I know there are many topics on here asking about grooming advice for wire coated breeds and I thought I would put up a topic on how I do it and the results I get from it. 

First off I have a 22 month old un-nutered Korthals Griffon. He has a fairly thin coat, both the outer harsh wire and the under coat. I have never done a full strip, but I do roll his coat all year long and strip between his shoulder blades where he tends to have the most undercoat and least wire coat. Griffs are not supposed to be a shaped and striped breed anyway, and Luke is just a pet who I try to keep looking as sharp as possible. 

This is my before picture, taken in April:









For day to day grooming: I use a regular stiff bristle boar brush and a fine tooth comb for his furnishings. He gets a once over every day with the boar brush and the comb.

Once every week or so I will take a stripping stone and go over him lightly, just enough to get any hairs that are ready to come out and it does a good job on the under coat as well. They are cheep and can be found at any farm and ranch type store in horse grooming isle.










I don't know what you have heard but my Griff blows his coat in the summer, not the undercoat but the wire hair gets real easy to roll and comes out in handfuls. I know there are many people who swear by the furminator, for the big blow out. I personally don't like them, I found they soften the coat with the blade. I think that properly used a stripping stone does all the work with ease and keeps the texture harsh enough for my prefrences. 

I always use the stone while Luke is dirty, it tends to have more grip then if he is freshly clean. I start behind the ears and using and edge work my way around his shoulders and down his chest. I know that with some breeds a more of plucking action, but when Luke is ready to roll no pulling is necessary.

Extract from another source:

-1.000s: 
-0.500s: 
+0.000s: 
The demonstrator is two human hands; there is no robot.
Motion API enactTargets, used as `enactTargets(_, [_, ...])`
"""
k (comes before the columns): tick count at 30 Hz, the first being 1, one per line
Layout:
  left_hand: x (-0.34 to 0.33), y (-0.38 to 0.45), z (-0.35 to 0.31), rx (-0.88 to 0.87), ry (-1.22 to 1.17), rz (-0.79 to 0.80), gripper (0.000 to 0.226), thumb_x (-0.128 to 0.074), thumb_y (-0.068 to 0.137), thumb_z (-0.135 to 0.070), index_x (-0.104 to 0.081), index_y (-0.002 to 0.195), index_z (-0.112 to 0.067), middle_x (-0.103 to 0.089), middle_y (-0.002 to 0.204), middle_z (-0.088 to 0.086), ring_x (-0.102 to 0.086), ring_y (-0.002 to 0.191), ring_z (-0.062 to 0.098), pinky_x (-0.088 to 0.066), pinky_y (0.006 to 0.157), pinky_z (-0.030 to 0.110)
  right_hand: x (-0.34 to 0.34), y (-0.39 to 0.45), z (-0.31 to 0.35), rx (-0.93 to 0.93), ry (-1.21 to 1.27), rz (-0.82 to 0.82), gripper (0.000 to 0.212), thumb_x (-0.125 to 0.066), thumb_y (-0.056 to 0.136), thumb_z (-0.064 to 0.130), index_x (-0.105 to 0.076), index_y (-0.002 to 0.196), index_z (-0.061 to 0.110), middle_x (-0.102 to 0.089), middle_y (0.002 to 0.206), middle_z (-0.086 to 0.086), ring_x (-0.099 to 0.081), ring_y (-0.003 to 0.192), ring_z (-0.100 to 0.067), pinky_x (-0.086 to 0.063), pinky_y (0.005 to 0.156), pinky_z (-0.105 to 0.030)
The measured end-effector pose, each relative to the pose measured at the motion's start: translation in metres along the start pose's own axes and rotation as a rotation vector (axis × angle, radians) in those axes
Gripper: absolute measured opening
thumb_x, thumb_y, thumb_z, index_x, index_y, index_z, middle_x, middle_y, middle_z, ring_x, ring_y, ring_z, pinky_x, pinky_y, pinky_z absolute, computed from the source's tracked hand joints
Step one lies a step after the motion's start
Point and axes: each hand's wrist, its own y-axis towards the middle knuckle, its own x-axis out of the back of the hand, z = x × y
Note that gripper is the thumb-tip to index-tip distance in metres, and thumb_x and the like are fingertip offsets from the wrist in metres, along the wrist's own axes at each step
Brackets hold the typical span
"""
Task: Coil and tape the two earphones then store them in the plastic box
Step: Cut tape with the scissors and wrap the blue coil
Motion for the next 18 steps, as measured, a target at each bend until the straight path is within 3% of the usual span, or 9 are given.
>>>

I use the edge over his entire body, with enough pressure that I can pull his undercoat out. Go easy on the sensitive inner legs and belly. 

This method might take you a few weeks to get the full result and have it looking nice, but once you get to that nice rolled look it is easy to keep it there until the next big blow out. 

As for bathing, I do it as little as possible, Luke gets to swim every few weeks and it keeps him from getting the male dog funk. When I do bath I use a textured shampoo specifically formulated for the wire coat. 

He get a good soak with the hand held shower head and then I use a dime sized amount dispersed in water and really lather him up I wait for a minute or so to let the shampoo do its magic. He gets a quick rinse then I use a bit more concentrated amount of shampoo and again lather him up good and do a complete rinse. Make sure you always get all the soap out of your dogs coat, it can cause dryness and the coat to dull. 

Here is the finsihed product, this picture was taken in June, almost two months after the first one. 










This is him now:










I hope this helps for the first time wire coated owners, and it is really is that easy to keep your dog looking sharp without using clippers and taking them to a professional groomer. Luke is much easier to groom then my Aussie Shepherd who I had to keep in full show groom when I showed.


----------



## Sighthounds4me (Nov 7, 2010)

Are you located in the US? If so, what shampoo do you prefer? I am hoping to get a Deerhound in the next couple years, and would like help in determining which crisp coat shampoos could work for me. I have looked into a few, and have a list of some to try, but would like real-life experience, too. In the end, the decision is mine, and will be based on trial-and-error, of course.


----------



## Selah Cowgirl (Nov 14, 2009)

Yes I am in the US PNW region. I have tried a few different kinds (miracle coat and bio groom) I prefer the bio groom for wire coats, but I am sure your breeder could give you their recommendations as well.


----------



## Graco22 (Jul 16, 2007)

Great work! He looks very nice! As to shampoos, I prefer All Systems Crisp Coat on my wired coats.


----------



## Selah Cowgirl (Nov 14, 2009)

Thank you, it has been a trial and error for sure. I have been thinking about a Mars Coat King, people on the hunting dog forum I am on swear by them.


----------



## Sighthounds4me (Nov 7, 2010)

Graco22 said:


> Great work! He looks very nice! As to shampoos, I prefer All Systems Crisp Coat on my wired coats.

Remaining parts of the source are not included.